Parenting issues are one of the most common
Parenting issues are one of the most common things parents disagree on. But it’s important to know that your problems might be having a negative impact on your kids.
Getting on the same page
If you had an opposing parenting style before the rocky phase started, it’s time to sit down and reassess how you will handle the parenting now. You need to decide on if you will continue to parent as a currently are and how to handle problems with the kids since they might start acting out from the stress in the household.
Discipline
Determine who will be doing the discipline and what type will be doled out. If you aren’t on the same page, kids will know. They will use it against you.
Disagreements
Don’t fight about the kids in front of them. It’s okay for kids to see you argue about certain topics so they see how to resolve conflicts. But arguing specifically about kids and their issues can be damaging to them, causing depression, anxiety, breaking rules, and aggressive behavior.

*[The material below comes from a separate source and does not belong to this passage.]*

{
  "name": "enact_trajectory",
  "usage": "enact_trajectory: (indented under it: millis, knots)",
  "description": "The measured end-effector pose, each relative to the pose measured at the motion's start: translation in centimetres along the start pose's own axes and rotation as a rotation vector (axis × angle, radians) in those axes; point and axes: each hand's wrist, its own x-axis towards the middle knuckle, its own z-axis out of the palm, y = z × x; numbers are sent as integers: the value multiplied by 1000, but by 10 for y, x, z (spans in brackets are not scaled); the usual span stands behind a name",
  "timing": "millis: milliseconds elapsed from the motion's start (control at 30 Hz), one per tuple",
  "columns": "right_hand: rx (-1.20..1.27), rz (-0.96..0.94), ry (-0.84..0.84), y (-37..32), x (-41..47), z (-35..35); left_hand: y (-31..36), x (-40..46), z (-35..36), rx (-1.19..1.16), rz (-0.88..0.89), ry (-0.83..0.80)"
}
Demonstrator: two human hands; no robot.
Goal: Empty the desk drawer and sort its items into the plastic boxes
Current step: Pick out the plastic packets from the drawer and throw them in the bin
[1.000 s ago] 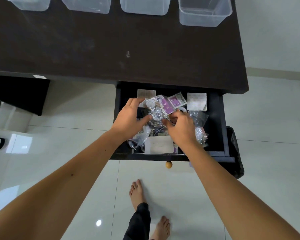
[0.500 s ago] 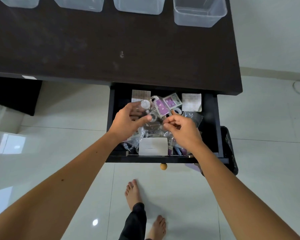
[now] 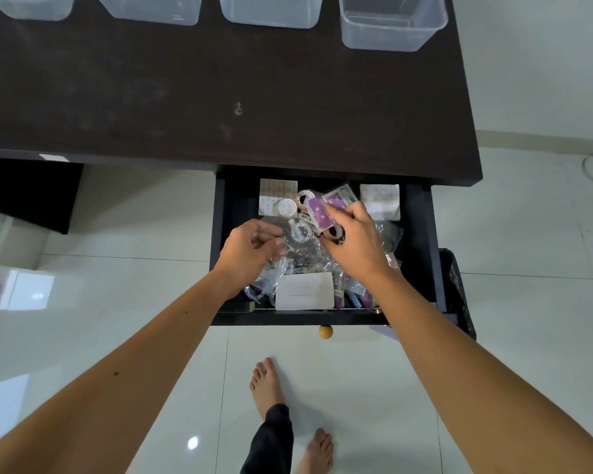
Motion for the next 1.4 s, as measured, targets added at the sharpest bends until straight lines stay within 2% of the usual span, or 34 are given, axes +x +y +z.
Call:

Don’t blame each other. Using accusatory statements like ‘You never back me up’ or ‘you let them get away with everything’ simply put the other person on the defensive. Explain your feelings and what you are looking for from them.
Reassure the Kids
Reassure your kids that the rough time you are going through as parents are not their fault. Listen to their fears and worries and make it a point to answer their questions as honestly and as best you can.
Recognize the stress and tension that your child might be feeling. This can show up as poor academic performance, aggression, withdrawal, fighting with each other, screaming, and many other symptoms. Decide with your partner how to handle this, whether you need outside counseling or some other way.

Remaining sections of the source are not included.